[[ SOURCE MATERIAL open ]]

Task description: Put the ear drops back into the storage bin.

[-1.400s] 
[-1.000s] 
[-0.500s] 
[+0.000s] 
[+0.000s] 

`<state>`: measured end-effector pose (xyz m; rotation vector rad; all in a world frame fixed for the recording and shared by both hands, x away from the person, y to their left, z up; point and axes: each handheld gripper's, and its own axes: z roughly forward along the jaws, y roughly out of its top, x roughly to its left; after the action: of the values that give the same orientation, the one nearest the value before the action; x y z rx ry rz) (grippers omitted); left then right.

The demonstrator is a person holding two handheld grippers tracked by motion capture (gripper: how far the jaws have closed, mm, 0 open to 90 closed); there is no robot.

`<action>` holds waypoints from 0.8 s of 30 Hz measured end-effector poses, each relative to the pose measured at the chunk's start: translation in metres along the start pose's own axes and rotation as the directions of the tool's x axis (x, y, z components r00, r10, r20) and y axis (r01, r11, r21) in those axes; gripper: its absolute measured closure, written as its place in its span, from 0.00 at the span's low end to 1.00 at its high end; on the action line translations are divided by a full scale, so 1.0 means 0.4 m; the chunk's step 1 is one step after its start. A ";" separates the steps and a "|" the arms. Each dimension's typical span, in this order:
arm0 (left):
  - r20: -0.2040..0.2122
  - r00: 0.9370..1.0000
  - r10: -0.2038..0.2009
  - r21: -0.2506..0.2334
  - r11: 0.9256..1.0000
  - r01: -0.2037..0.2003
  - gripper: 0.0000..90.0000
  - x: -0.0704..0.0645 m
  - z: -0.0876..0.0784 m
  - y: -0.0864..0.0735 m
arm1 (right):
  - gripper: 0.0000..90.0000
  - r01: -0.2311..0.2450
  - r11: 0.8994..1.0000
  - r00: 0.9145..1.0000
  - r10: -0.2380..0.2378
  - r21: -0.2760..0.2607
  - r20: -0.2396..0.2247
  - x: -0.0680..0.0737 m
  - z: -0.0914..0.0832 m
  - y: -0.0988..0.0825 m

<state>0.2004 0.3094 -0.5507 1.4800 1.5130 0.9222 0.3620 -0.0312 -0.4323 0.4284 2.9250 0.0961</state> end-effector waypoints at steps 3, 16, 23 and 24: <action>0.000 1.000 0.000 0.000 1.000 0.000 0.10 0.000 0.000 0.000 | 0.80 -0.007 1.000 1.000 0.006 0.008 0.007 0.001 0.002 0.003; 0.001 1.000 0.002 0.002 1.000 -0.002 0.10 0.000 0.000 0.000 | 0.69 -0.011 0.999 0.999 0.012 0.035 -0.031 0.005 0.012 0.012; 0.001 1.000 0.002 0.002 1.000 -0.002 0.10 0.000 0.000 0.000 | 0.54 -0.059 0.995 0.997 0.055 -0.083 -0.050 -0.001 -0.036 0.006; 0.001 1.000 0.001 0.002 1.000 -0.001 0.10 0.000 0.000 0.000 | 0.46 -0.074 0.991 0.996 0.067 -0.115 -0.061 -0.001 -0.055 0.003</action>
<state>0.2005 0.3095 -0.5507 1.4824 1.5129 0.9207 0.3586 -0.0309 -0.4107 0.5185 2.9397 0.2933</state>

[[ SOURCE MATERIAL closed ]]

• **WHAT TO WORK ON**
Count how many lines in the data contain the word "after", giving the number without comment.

• **REPLY TO THE TASK**
2